You are viewing a plain text version of this content. The canonical link for it is here.
Posted to issues@tez.apache.org by "Jason Lowe (JIRA)" <ji...@apache.org> on 2017/09/18 19:51:00 UTC
[jira] [Commented] (TEZ-3835) Failure during startup and shutdown caused DAGAppMaster to fail subsequent hive attempts

    [ https://issues.apache.org/jira/browse/TEZ-3835?page=com.atlassian.jira.plugin.system.issuetabpanels:comment-tabpanel&focusedCommentId=16170565#comment-16170565 ] 
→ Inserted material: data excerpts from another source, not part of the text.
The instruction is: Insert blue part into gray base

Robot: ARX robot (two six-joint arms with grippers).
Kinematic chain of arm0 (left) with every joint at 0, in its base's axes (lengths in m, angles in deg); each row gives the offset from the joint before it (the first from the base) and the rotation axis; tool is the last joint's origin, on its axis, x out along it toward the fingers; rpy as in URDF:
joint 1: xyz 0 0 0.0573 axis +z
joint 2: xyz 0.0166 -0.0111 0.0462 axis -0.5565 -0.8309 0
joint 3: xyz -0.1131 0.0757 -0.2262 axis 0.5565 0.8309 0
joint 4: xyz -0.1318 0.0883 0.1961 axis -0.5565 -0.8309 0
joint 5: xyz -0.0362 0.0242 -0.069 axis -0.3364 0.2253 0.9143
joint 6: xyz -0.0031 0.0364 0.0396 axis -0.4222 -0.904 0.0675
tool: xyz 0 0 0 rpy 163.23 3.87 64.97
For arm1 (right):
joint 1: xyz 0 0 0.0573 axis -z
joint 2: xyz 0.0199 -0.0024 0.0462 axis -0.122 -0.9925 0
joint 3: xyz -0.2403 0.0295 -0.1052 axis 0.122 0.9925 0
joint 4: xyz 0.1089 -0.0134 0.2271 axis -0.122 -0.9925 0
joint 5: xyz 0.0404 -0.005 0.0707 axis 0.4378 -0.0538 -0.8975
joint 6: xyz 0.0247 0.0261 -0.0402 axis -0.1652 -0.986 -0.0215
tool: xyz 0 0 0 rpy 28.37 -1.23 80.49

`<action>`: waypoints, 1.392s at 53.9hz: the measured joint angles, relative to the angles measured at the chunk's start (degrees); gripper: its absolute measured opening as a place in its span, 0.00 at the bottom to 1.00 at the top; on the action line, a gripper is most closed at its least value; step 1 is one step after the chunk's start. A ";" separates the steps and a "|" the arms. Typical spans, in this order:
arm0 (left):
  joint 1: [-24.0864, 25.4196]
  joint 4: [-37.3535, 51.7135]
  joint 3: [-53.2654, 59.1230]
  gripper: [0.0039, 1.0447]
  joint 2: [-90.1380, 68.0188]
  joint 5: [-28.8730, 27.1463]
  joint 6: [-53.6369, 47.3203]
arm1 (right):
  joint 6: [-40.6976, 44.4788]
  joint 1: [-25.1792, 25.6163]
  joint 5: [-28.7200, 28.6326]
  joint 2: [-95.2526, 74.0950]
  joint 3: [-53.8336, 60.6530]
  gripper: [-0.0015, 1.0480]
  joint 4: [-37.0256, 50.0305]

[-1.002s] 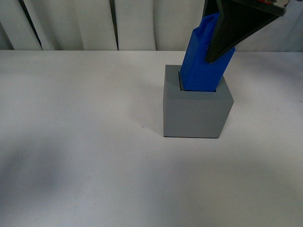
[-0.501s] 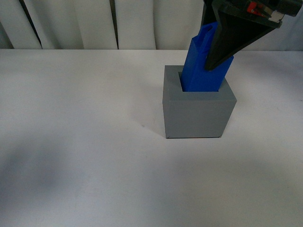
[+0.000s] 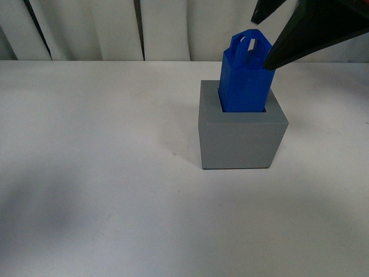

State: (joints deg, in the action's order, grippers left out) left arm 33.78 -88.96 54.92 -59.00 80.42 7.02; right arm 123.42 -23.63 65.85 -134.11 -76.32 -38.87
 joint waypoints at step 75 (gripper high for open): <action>0.00 0.00 0.00 0.94 0.00 0.00 0.00 | -68.17 15.63 21.79 62.45 93.46 0.02 101.07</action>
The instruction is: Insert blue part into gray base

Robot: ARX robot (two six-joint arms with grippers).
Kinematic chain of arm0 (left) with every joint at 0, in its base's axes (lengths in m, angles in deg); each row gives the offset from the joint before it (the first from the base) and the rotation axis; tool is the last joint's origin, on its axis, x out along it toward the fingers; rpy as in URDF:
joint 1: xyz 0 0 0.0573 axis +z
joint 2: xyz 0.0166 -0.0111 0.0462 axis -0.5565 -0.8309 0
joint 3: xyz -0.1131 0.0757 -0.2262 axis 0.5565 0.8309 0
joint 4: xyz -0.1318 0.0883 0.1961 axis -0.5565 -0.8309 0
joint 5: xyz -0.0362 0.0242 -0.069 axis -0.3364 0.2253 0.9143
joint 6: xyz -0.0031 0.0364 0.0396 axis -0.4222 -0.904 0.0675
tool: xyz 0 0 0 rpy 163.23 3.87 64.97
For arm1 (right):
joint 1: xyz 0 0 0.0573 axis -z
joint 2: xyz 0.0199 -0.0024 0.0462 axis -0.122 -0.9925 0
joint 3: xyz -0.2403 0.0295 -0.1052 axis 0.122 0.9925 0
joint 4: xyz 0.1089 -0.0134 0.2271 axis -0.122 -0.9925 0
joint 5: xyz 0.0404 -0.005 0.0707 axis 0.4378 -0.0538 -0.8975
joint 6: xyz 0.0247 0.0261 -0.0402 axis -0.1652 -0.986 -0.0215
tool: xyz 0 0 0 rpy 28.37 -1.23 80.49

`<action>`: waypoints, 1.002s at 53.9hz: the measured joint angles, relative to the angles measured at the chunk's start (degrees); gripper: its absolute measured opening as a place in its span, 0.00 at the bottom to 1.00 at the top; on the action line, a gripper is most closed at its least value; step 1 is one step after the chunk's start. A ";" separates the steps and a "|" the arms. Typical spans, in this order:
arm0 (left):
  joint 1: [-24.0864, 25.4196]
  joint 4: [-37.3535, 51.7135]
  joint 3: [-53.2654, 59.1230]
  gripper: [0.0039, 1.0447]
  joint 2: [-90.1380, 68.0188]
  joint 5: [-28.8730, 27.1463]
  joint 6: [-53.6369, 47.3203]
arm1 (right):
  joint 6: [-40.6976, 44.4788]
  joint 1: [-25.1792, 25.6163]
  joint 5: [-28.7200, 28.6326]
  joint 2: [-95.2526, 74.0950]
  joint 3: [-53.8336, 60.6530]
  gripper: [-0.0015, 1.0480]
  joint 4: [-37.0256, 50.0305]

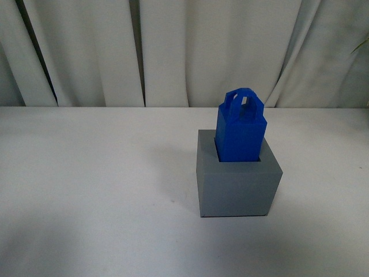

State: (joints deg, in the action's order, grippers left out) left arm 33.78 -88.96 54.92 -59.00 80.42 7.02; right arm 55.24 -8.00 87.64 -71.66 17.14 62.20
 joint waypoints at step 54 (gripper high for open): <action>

Jason Lowe commented on TEZ-3835:
---------------------------------

I think this is essentially a duplicate of TEZ-3834.  The reason the staging directory was deleted is because DAGAppMaster mistakenly believed the task schedulers successfully unregistered.  Normally a successful unregistration means there could no longer be any further attempts, but because of the mishandling of errors in hasUnregistered it mistakenly defaulted to true which led to the deletion of the staging directory before the app was complete.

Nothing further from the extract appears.